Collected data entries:
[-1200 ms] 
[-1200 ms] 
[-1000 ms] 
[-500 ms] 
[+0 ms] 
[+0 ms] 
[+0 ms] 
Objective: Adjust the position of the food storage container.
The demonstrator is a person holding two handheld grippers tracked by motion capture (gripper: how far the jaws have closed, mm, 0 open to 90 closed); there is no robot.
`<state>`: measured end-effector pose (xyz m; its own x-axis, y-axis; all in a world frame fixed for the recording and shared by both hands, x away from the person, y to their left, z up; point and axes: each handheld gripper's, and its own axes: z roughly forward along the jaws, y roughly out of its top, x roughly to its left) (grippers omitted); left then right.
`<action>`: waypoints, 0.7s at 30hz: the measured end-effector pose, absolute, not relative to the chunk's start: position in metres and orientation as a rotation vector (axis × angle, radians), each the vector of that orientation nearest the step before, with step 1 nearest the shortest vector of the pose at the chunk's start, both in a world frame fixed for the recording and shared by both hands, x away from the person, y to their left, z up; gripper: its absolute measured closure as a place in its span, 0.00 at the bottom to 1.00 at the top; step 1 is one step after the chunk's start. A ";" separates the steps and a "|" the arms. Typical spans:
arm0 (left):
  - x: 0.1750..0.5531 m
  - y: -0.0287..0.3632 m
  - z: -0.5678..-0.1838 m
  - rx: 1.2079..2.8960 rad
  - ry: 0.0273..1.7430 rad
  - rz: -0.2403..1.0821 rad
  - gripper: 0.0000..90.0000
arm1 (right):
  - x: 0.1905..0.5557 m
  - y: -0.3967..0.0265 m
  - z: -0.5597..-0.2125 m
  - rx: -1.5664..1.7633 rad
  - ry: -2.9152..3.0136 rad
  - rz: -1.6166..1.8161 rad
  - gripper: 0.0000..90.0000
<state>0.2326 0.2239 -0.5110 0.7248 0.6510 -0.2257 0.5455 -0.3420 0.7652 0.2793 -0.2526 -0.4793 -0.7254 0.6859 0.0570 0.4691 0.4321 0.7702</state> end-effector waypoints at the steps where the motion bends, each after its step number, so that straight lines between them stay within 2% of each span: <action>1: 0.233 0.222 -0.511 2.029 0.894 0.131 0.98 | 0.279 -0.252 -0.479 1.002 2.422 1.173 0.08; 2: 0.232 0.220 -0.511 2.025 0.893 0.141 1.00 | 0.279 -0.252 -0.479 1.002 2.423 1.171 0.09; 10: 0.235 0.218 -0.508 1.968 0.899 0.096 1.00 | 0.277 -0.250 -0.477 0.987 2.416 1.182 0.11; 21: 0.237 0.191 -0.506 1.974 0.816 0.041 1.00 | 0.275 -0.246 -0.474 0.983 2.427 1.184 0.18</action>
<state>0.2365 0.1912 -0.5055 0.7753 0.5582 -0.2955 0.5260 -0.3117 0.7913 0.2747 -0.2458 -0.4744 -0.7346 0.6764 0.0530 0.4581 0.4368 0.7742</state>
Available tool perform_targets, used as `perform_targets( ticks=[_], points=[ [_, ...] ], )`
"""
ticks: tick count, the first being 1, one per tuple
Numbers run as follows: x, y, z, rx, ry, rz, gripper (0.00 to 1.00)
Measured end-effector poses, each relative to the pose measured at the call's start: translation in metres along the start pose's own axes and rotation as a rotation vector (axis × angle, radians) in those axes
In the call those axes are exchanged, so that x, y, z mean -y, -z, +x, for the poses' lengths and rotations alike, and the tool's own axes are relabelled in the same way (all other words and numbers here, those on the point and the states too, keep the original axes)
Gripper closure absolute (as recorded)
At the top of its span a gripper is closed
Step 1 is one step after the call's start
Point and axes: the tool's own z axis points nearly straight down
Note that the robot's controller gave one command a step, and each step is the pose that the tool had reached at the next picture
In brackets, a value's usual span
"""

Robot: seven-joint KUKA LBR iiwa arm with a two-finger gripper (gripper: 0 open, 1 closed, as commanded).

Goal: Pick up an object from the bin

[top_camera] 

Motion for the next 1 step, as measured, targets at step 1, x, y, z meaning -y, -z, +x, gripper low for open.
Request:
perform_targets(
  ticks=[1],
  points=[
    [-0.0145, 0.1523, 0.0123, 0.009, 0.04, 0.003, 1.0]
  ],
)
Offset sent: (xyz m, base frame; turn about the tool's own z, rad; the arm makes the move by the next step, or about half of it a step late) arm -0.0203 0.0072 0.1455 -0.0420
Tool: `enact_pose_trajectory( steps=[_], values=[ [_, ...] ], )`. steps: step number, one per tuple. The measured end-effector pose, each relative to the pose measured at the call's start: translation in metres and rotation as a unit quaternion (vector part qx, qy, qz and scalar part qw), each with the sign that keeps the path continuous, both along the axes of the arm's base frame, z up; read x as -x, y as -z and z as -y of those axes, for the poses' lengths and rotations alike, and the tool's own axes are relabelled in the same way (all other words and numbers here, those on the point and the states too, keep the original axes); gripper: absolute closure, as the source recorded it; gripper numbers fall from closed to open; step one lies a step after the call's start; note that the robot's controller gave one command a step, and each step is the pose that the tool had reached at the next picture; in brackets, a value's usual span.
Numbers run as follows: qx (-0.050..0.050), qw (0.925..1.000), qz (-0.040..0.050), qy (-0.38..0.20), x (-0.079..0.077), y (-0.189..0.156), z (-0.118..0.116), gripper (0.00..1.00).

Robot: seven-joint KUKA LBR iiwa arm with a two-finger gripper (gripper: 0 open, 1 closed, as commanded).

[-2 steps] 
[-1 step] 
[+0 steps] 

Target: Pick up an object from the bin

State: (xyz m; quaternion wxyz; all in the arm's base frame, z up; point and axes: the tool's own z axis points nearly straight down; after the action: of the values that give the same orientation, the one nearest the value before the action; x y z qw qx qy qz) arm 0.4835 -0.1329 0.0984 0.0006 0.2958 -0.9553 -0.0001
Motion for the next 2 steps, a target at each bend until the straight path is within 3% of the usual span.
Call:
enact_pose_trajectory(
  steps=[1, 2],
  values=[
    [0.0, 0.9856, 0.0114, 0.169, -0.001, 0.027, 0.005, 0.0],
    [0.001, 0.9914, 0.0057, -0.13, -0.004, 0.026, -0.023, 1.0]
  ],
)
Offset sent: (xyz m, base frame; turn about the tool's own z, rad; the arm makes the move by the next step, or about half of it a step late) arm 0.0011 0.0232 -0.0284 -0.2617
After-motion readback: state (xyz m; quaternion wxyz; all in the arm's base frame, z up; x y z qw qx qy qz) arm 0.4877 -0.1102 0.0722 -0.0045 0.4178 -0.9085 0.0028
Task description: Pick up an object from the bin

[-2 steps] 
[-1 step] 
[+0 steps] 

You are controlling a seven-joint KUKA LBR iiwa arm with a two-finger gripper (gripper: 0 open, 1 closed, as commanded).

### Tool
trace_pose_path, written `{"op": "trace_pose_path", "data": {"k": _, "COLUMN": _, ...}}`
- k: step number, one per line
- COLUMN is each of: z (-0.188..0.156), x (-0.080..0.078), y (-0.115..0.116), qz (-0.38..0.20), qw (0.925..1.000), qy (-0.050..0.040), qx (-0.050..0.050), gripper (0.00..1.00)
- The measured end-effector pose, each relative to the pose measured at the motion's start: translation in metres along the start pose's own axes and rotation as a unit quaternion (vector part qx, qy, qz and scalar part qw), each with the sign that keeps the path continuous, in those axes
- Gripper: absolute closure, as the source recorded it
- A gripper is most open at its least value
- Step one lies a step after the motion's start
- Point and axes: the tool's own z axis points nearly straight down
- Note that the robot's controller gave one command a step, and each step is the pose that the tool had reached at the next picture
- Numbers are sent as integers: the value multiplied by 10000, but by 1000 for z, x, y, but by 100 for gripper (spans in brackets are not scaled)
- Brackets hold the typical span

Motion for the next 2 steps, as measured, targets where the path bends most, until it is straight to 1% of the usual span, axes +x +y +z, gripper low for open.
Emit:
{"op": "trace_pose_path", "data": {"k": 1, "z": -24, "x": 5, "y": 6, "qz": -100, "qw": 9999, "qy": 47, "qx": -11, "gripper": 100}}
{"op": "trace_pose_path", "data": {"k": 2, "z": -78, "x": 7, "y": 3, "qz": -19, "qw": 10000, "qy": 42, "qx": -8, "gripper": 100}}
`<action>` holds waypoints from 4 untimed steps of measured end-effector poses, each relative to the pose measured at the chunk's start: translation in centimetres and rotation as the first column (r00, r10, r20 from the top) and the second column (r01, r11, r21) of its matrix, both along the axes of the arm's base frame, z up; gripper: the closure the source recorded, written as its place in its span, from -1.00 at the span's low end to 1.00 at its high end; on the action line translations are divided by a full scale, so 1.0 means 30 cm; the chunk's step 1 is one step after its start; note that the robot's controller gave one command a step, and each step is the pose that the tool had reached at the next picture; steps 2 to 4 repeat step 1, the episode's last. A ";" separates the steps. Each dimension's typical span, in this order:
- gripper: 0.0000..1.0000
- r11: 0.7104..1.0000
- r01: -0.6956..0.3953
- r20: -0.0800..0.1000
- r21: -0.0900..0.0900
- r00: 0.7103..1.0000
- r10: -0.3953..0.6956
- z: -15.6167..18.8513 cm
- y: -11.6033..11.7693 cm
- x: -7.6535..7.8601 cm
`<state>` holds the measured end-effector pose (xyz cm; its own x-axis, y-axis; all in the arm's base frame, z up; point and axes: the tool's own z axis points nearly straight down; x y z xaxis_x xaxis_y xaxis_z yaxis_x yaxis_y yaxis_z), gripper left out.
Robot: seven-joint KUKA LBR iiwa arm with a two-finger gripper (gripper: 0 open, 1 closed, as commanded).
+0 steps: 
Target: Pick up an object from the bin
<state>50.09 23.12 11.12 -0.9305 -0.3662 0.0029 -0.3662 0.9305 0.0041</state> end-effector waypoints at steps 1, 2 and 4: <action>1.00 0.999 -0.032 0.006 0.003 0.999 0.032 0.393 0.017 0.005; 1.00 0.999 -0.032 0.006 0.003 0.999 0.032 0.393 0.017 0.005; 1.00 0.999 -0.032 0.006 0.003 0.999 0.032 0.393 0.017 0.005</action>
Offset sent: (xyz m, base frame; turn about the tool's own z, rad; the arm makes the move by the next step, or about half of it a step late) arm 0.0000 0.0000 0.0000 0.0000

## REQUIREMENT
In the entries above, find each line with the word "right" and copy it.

## RESPONSE
`<state>`: measured end-effector pose (xyz m; its own x-axis, y-axis; all in a world frame fixed for the recording and shared by both hands, x away from the person, y to their left, z up; point and axes: each handheld gripper's, and its own axes: z roughly forward along the jaws, y roughly out of its top, x roughly to its left) (grippers omitted); left then right.
arm1 (right):

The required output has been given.